This git repository contains all the generated SymPy documentation. It is hosted at http://docs.sympy.org/ automatically by github.
To build the docs in SymPy, cd into the SymPy clone, and do
cd doc
make clean
make html
Then the built docs are in _build/html
. To update the docs here, there are
several things.
These are the easiest. Just build the docs from the latest SymPy master. Then, do
rm -rf dev/
cp -R ../path/to/sympy/doc/_build/html dev/
Then
git add -A dev/
Finally, you need to make sure the index of the different docs on the the left of index.html remains intact. Run
./generate_indexes.py
This is harder, because you have to update the index.
First, move the current latest docs to the version number (which should
currently be a redirect to the latest
docs).
git rm -r 0.7.2/
git mv latest 0.7.3
Checkout the SymPy release tag and build the docs as above. Then do
cp -R ../path/to/sympy/doc/_build/html 0.7.3
Edit releases.txt
with the new release. Then run
./generate_indexes.py
Finally, you need to make sure the url with the latest version redirects to
latest
. This is easy.

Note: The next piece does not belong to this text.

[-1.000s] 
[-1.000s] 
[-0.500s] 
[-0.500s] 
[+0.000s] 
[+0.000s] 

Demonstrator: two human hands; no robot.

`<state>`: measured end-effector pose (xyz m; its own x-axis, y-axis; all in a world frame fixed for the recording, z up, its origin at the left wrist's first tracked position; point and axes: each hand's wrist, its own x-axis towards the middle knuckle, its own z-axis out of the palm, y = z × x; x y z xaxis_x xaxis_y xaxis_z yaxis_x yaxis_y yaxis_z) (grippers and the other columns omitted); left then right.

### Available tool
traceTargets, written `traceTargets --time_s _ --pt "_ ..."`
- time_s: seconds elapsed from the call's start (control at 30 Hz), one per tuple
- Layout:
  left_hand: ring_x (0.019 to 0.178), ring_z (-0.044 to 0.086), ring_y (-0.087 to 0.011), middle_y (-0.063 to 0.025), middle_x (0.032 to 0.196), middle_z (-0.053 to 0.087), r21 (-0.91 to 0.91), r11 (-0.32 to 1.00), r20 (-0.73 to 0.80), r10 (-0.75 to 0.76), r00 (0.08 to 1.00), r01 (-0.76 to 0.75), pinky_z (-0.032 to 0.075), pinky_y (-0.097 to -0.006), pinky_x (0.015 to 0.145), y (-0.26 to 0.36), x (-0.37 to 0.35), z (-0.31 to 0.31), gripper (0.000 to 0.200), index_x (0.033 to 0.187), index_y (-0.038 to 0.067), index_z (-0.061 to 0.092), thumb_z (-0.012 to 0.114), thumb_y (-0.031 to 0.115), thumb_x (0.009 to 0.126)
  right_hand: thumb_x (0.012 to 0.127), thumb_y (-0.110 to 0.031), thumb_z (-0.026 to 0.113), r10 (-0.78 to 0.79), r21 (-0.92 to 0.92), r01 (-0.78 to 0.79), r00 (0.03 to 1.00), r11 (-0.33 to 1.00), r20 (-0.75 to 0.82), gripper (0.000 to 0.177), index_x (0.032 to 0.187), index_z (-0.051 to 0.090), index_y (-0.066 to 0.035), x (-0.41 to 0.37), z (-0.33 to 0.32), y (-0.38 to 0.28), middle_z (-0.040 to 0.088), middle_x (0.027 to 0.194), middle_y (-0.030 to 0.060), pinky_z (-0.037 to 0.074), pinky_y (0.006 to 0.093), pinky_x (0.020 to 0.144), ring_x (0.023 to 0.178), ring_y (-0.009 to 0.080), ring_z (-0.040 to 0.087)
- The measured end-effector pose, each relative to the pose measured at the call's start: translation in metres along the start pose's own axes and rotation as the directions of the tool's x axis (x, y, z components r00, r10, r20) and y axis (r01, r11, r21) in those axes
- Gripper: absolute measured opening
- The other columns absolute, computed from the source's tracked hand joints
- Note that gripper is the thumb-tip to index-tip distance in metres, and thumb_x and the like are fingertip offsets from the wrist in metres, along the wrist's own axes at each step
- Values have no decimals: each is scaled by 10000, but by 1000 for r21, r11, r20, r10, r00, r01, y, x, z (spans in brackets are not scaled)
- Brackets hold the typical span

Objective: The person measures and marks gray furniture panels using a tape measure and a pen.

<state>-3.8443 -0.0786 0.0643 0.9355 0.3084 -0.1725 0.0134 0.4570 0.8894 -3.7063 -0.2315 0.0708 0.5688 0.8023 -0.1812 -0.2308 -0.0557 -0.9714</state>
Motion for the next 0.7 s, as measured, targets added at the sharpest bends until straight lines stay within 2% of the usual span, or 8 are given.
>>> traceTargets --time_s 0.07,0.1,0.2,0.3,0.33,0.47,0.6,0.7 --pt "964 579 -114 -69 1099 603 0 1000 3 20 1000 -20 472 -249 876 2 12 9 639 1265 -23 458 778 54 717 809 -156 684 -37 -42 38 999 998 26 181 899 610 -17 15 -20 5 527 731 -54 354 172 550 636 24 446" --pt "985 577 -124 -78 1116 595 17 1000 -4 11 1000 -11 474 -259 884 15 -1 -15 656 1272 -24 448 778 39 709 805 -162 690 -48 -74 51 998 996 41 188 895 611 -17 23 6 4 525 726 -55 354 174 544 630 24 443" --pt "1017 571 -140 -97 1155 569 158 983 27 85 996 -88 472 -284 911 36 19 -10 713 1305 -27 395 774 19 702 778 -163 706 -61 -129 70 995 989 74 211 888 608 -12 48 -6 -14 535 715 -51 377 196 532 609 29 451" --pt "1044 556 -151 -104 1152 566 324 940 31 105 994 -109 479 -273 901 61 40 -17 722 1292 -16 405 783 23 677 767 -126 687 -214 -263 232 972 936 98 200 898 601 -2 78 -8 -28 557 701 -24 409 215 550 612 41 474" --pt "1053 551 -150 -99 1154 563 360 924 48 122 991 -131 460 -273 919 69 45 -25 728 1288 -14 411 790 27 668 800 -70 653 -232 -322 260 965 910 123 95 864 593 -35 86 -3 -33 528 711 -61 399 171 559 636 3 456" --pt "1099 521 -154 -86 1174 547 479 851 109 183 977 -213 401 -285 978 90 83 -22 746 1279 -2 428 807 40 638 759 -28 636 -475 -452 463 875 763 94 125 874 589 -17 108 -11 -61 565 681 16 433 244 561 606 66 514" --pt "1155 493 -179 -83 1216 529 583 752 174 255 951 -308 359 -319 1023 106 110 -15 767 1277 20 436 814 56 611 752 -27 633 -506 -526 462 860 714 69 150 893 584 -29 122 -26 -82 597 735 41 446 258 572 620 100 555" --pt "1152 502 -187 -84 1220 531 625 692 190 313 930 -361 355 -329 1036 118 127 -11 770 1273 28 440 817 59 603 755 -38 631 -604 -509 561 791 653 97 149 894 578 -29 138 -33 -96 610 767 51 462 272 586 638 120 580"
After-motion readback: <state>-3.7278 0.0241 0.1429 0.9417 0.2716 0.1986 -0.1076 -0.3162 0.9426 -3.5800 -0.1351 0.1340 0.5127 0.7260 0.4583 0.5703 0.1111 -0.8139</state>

Just run ./generate_redirects.py 0.7.3 latest
, and
commit the changes.
If you are making a significant change to the documentation in a pull request,
feel free to use this site to upload a live version of it. Just create a
directory with a reasonable name and put your docs there. If you share the
link with a lot of people before the pull request is merged, you might want to
sue the generate_redirects.py
script to convert the special directory into a
redirect to dev
once the pull request is merged.
Just push the branch up to GitHub. The pages will be updated automatically. If you don't have push access, fork this repo and make a pull request.
If you want to write a script to automate some or all of this process, that would be great. Just send a pull request. The script should probably go in the SymPy repo, as part of the build script for the release process.